Saildrive is probably one of the best inventions of the last decade for sailboats. My choice when building our boat. And beats the shaft nightmare once and for all.

It completely avoids all the problems of shafts, corrosion, seal, vibration etc.

It allows to install the engine as far forward as possible (no need to keep angle for shaft), to optimize weight. It seals with a seal that lasts at least 7 years and is easily replaceable.
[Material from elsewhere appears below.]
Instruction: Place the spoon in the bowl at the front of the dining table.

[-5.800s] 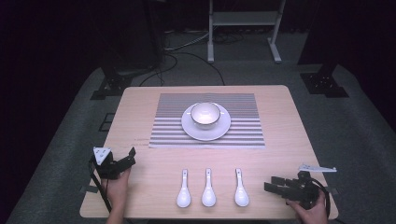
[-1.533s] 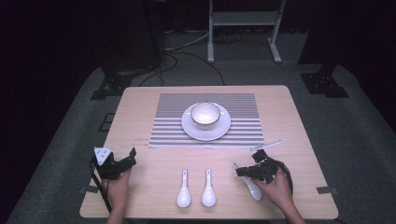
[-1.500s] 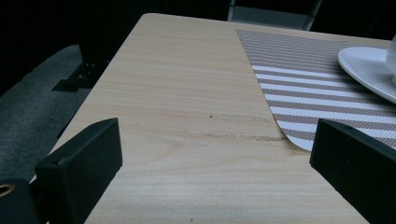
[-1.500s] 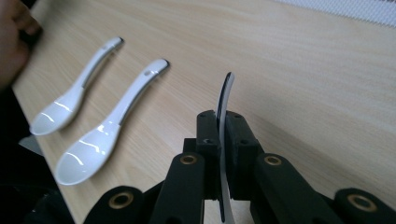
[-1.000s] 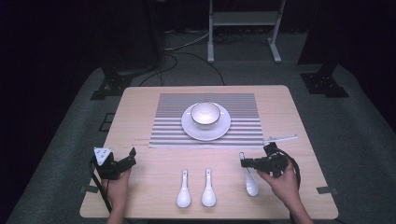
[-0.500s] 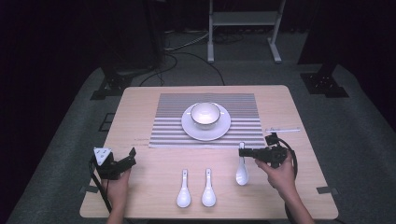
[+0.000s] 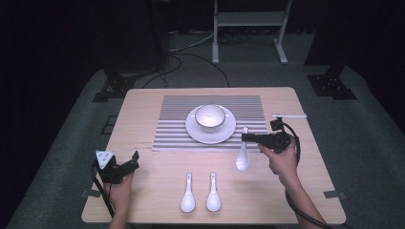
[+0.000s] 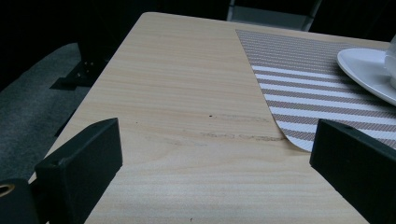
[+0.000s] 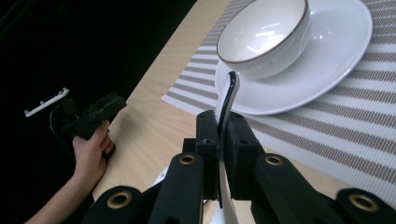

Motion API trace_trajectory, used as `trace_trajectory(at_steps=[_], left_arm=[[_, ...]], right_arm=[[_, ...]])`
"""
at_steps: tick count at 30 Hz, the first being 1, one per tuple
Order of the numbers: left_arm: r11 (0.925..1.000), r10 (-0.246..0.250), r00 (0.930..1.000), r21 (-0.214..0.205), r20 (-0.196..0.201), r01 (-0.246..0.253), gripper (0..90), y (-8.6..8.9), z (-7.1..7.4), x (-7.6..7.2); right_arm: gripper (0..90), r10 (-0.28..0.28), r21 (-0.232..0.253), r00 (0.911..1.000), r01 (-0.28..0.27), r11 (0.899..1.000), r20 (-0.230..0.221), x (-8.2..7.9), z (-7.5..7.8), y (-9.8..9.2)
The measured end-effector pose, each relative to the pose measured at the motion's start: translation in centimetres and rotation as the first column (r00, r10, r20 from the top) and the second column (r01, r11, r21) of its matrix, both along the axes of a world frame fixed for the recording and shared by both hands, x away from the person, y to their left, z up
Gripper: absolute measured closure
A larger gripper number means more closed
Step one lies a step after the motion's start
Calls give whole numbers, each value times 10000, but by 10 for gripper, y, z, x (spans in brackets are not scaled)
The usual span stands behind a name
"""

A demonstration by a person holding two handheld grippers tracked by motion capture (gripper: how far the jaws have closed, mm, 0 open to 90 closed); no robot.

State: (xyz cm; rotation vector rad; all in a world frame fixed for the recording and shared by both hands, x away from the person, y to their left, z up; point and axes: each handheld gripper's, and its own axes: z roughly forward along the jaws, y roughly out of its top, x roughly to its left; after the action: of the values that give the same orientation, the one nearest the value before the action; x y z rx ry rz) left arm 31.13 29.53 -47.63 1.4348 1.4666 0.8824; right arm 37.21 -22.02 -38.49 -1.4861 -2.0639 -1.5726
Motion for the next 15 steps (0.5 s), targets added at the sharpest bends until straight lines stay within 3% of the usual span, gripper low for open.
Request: trace_trajectory(at_steps=[6,15], left_arm=[[10000,-11,10000,-5,-11,11,11,0,0,0],[10000,-16,10000,-14,-15,16,11,0,0,0]], right_arm=[[850,-168,414,9997,175,9990,-160,16,4,2],[850,-416,591,9986,436,9973,-341,34,8,8]])
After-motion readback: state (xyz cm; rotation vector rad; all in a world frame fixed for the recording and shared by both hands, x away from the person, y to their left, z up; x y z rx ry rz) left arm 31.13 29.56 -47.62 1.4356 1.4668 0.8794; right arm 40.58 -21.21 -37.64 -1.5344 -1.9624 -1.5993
Yanmar even includes a seal broken alarm with their engine panel!!

Allows use of larger props, because engine column is farther appart from hull, allow engine to be horizontal, no thru hulls for cooling water suction, etc.etc.

And the list goes on and on.

Downs are few, but include:

There is a small really insignificant decrease of efficiency due to added gear drag, but its not even visible.

Some added weight due to Saildrive weight, almost 45kg more.

Need to get boat of the water to replace Saildrive gear oil. Takes 3 hours or more to suck from the top, almost impossible.
Need special paint to protect column as anti-fouling will corrode it (this almost scared me, as I tought my saildrive had been painted also, but we're ok, they used Saildrive paint, ufff)

Here a few photos. Should you have any more questions, please ask.

Yanmar's photo from my manual.










And my saildrive with racing folding prop.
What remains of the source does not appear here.